- What to do
In your copy of the records, include every word exactly and no pictures.

□ □ □ □

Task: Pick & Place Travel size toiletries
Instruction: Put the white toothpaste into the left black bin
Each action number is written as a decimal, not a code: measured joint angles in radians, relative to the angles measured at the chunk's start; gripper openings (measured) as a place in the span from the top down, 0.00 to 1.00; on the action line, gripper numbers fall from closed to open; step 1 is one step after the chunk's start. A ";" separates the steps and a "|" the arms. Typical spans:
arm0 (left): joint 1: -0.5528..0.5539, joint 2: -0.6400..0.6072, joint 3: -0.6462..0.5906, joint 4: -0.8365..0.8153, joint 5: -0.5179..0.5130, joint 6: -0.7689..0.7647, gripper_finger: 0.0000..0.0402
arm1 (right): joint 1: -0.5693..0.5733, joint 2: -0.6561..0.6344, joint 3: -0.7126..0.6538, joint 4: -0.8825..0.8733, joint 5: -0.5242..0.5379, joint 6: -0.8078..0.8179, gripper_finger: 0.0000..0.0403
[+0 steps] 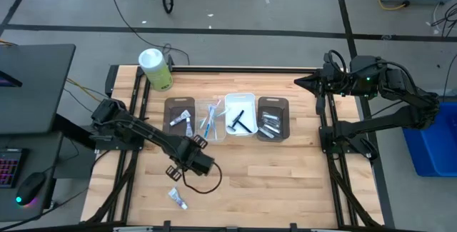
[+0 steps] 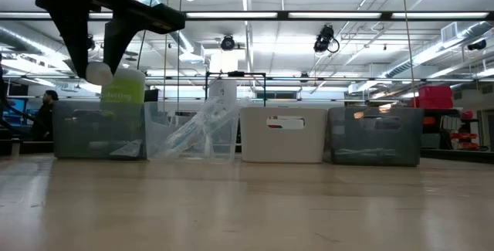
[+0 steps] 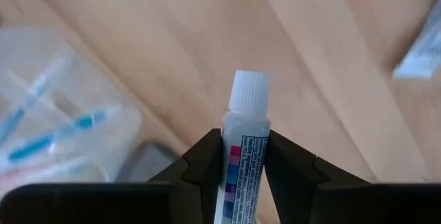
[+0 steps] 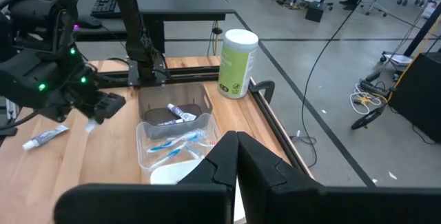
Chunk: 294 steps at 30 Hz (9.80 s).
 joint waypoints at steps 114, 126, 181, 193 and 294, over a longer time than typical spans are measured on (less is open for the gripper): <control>0.211 -0.447 -0.294 0.206 0.099 -0.383 0.65 | 0.000 0.000 0.000 0.000 -0.004 -0.025 0.97; -0.102 -0.423 -0.294 0.410 0.097 -0.420 0.65 | 0.000 0.000 0.000 0.000 0.000 -0.025 0.97; -0.389 -0.027 -0.295 0.701 0.086 -0.477 0.36 | 0.000 0.000 0.000 -0.004 0.000 0.002 0.97; -0.400 0.014 -0.348 0.703 0.126 -0.484 0.36 | 0.000 0.000 0.000 -0.004 0.000 0.002 0.97; -0.049 -0.412 -0.233 0.328 -0.115 -0.343 0.76 | 0.000 0.024 0.000 -0.003 0.000 -0.017 0.97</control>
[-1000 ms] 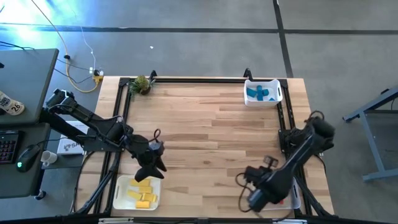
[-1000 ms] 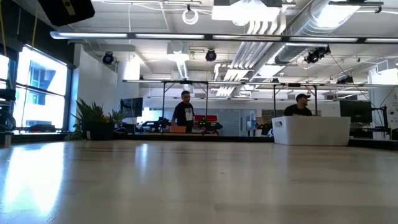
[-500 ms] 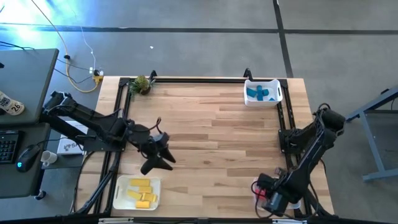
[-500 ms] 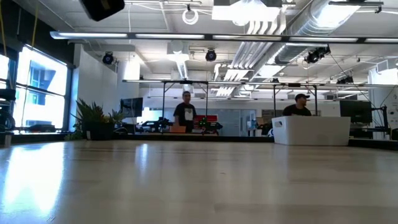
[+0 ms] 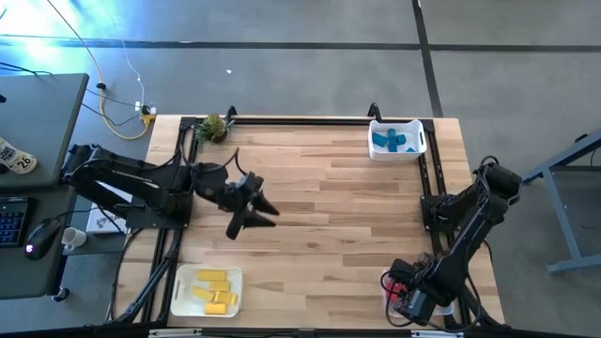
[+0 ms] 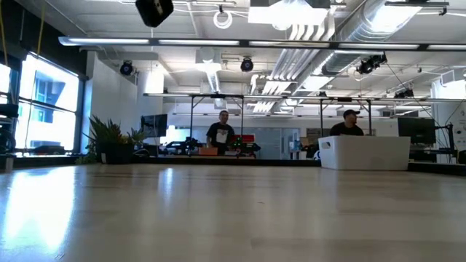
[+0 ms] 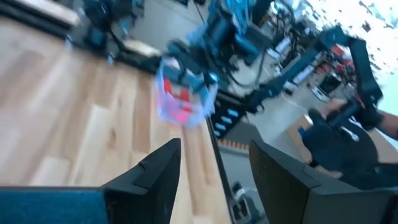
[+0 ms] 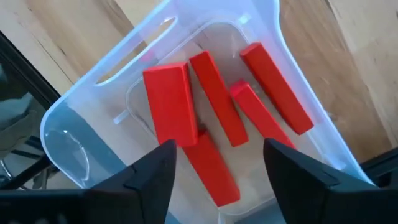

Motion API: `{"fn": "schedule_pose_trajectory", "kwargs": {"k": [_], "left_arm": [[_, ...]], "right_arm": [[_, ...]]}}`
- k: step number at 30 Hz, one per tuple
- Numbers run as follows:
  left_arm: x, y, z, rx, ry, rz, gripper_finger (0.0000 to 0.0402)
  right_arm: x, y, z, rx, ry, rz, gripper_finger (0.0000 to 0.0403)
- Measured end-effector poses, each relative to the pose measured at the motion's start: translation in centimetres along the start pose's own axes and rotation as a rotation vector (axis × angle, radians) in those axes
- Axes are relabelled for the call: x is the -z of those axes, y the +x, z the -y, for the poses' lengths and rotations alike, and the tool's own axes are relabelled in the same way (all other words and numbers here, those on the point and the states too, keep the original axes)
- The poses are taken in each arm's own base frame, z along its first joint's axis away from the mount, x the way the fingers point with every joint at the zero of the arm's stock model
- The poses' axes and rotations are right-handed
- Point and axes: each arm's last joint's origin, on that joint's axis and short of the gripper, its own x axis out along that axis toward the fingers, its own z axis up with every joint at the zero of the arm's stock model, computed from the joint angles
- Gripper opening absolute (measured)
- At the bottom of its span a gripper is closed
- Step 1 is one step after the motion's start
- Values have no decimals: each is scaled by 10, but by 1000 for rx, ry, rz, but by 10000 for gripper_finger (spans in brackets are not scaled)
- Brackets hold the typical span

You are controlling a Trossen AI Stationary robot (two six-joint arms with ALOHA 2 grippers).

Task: Sort & place blocks by color
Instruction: Return to Home Position

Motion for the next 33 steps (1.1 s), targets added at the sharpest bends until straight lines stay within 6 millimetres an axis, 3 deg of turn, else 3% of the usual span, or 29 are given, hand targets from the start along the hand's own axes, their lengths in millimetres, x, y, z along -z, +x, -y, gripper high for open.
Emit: {"fn": "schedule_pose_trajectory", "kwargs": {"k": [8,14,25,33], "left_arm": [[-24,-19,-8,-16,73,170,178],[-36,-45,-10,-55,128,256,178],[-41,-90,-13,-164,191,319,178],[-32,-125,-7,-235,226,321,178]], "right_arm": [[2,-4,-5,-37,-38,-48,230],[-6,-22,-1,-38,-79,173,231],[-46,-89,42,-44,-271,655,231],[-75,-136,87,-44,-419,798,231]]}}
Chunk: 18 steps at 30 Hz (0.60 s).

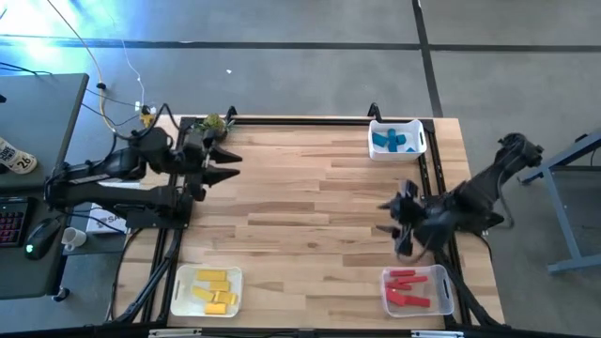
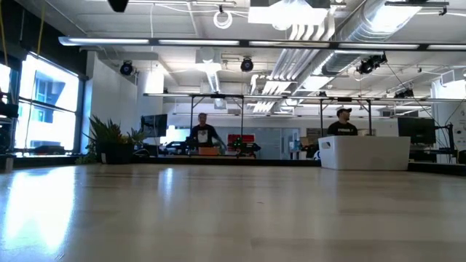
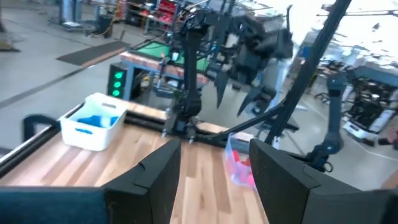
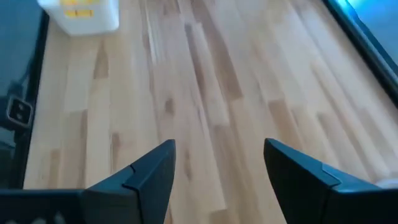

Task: Sort & place blocks by color
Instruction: Return to Home Position

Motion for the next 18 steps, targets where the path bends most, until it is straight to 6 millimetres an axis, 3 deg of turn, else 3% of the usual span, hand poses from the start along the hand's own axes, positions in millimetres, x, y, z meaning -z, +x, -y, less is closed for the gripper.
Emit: {"fn": "schedule_pose_trajectory", "kwargs": {"k": [4,8,18], "left_arm": [[9,-16,-1,-45,-2,-4,178],[26,-30,-3,-54,1,19,178],[76,-50,-14,-58,10,85,178]], "right_arm": [[-18,-4,19,-60,2,103,231],[-30,5,27,-113,-11,216,231],[-29,48,52,-80,129,248,231]]}}
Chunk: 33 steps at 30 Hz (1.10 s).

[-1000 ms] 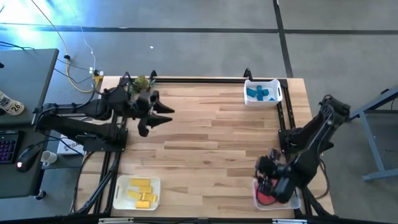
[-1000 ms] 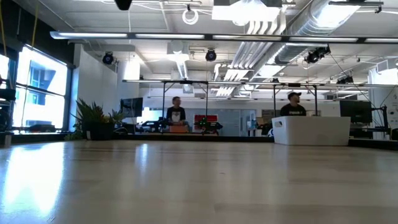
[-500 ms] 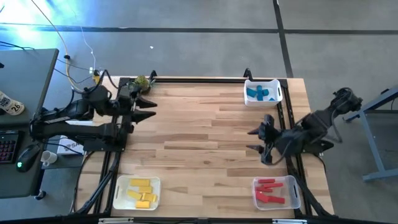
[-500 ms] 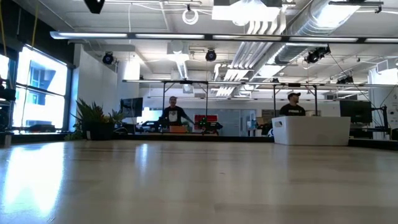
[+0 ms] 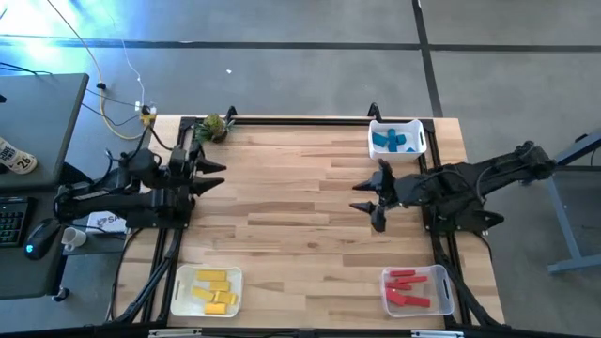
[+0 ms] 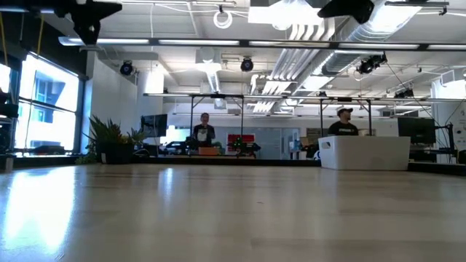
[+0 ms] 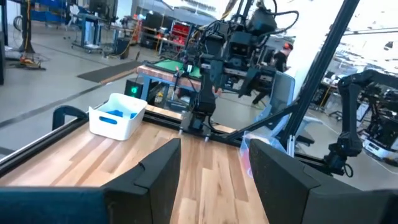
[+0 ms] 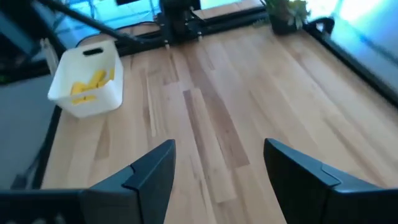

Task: Sort & place blocks by color
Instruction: Return to Home Position

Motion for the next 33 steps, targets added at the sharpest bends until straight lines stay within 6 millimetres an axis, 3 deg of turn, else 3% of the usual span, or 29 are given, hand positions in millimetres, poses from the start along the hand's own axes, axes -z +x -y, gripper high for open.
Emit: {"fn": "schedule_pose_trajectory", "kwargs": {"k": [7,17,20,28,33], "left_arm": [[39,5,-12,11,-10,104,178],[89,15,-27,12,-71,97,165],[99,16,-31,-35,-79,99,160],[99,16,-31,-40,-76,95,152],[101,16,-31,-48,-91,80,154]], "right_arm": [[-5,12,21,22,103,25,231],[-4,2,46,93,127,39,231],[12,0,50,77,149,89,229],[73,-16,70,84,271,209,224],[99,-28,79,32,271,315,224]]}}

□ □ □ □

- Task output
Task: Pick & Place Travel size toiletries
Instruction: Put the white toothpaste into the left black bin
Each action number is written as a decimal, not a code: measured joint angles in radians, relative to the angles measured at the chunk's start; gripper openings (measured) as a place in the span from the top down, 0.00 to 1.00; on the action line, gripper numbers fall from closed to open; step 1 is one step after the chunk's start. A ";" separates the steps and a "|" the arms. Typical spans:
arm0 (left): joint 1: -0.5528..0.5539, joint 2: -0.6400..0.6072, joint 3: -0.6462..0.5906, joint 4: -0.8365..0.8153, joint 5: -0.5179..0.5130, joint 6: -0.7689..0.7647, gripper_finger: 0.0000..0.0402
arm1 (right): joint 1: -0.5693..0.5733, joint 2: -0.6561..0.6344, joint 3: -0.7126..0.6538, joint 4: -0.8825..0.8733, joint 5: -0.5242..0.5379, joint 6: -0.8078..0.8179, gripper_finger: 0.0000..0.0403
[+0 steps] 
[+0 steps] 
[+0 steps] 
[+0 steps] 
Chunk: 294 steps at 30 Hz (9.80 s).
 joint waypoints at steps 114, 126, 181, 193 and 294, over a longer time than typical spans are measured on (less is open for the gripper): <control>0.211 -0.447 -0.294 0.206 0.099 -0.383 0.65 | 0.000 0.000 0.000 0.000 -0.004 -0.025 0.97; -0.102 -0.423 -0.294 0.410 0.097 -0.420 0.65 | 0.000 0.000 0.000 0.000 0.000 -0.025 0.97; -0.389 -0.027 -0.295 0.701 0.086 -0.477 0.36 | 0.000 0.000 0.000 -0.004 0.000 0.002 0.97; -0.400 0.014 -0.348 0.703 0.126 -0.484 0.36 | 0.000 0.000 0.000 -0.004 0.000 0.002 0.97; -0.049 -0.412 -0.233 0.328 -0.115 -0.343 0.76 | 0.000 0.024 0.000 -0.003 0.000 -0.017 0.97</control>
[-1000 ms] 
[-1000 ms] 
[-500 ms] 
[-500 ms] 
[+0 ms] 
[+0 ms] 
[+0 ms] 
[+0 ms] 

Motion API: `{"fn": "schedule_pose_trajectory", "kwargs": {"k": [_], "left_arm": [[_, ...]], "right_arm": [[_, ...]]}}`
- k: step number at 30 Hz, one per tuple
- Numbers run as follows:
  left_arm: x, y, z, rx, ry, rz, gripper_finger (0.0000 to 0.0402)
  right_arm: x, y, z, rx, ry, rz, gripper_finger (0.0000 to 0.0403)
- Measured end-effector poses, each relative to the pose measured at the motion's start: translation in centimetres along the start pose's own axes and rotation as a rotation vector (axis × angle, radians) in those axes
- Axes are relabelled for the call: x is the -z of those axes, y the +x, z the -y, for the poses' lengths and rotations alike, and the tool's own axes are relabelled in the same way (all other words and numbers here, those on the point and the states too, keep the original axes)
- The poses are taken in each arm's own base frame, z along its first joint's axis away from the mount, x the way the fingers point with every joint at the zero of the arm's stock model
- The poses' axes and rotations are right-handed
- Point and axes: each arm's last joint's origin, on that joint's axis and short of the gripper, its own x axis out along that axis toward the fingers, its own z axis up with every joint at the zero of the arm's stock model, computed from the joint angles
- Gripper opening absolute (measured)
- At the bottom of its span a gripper is closed
- Step 1 is one step after the motion's start
- Values have no decimals: each is scaled by 10, but by 1000 for rx, ry, rz, but by 10000 for gripper_finger (spans in brackets are not scaled)
- Brackets hold the typical span

You are controlling a Trossen AI Stationary robot (two six-joint arms with ALOHA 2 grippers).

Task: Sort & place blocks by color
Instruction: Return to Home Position

Motion for the next 33 steps (1.1 s), targets added at the sharpest bends until straight lines stay within 6 millimetres an axis, 3 deg of turn, else 3% of the usual span, or 29 are given, hand targets from the start along the hand's own axes, their lengths in millimetres, x, y, z along -z, +x, -y, gripper high for open.
Emit: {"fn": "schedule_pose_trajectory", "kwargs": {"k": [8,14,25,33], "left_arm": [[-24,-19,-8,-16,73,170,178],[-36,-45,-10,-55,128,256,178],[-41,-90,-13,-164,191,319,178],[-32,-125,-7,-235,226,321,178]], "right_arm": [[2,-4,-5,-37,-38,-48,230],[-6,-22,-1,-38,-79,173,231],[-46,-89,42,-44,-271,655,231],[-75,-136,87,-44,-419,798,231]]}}
Chunk: 18 steps at 30 Hz (0.60 s).


Task: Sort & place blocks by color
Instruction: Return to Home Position

Motion for the next 18 steps, targets where the path bends most, until it is straight to 6 millimetres an axis, 3 deg of turn, else 3% of the usual span, hand poses from the start along the hand's own axes, positions in millimetres, x, y, z meaning -z, +x, -y, less is closed for the gripper.
Emit: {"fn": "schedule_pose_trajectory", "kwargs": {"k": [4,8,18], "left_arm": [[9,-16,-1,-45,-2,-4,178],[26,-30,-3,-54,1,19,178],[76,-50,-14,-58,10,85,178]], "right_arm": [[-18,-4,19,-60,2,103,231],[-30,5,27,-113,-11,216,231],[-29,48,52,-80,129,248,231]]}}
Chunk: 33 steps at 30 Hz (1.10 s).

[-1000 ms] 
[-1000 ms] 
[-500 ms] 
[-500 ms] 
[+0 ms] 
[+0 ms] 
[+0 ms] 
[+0 ms] 

Task: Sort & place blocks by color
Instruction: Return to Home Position

Motion for the next 33 steps, targets added at the sharpest bends until straight lines stay within 6 millimetres an axis, 3 deg of turn, else 3% of the usual span, or 29 are given, hand positions in millimetres, poses from the start along the hand's own axes, axes -z +x -y, gripper high for open.
Emit: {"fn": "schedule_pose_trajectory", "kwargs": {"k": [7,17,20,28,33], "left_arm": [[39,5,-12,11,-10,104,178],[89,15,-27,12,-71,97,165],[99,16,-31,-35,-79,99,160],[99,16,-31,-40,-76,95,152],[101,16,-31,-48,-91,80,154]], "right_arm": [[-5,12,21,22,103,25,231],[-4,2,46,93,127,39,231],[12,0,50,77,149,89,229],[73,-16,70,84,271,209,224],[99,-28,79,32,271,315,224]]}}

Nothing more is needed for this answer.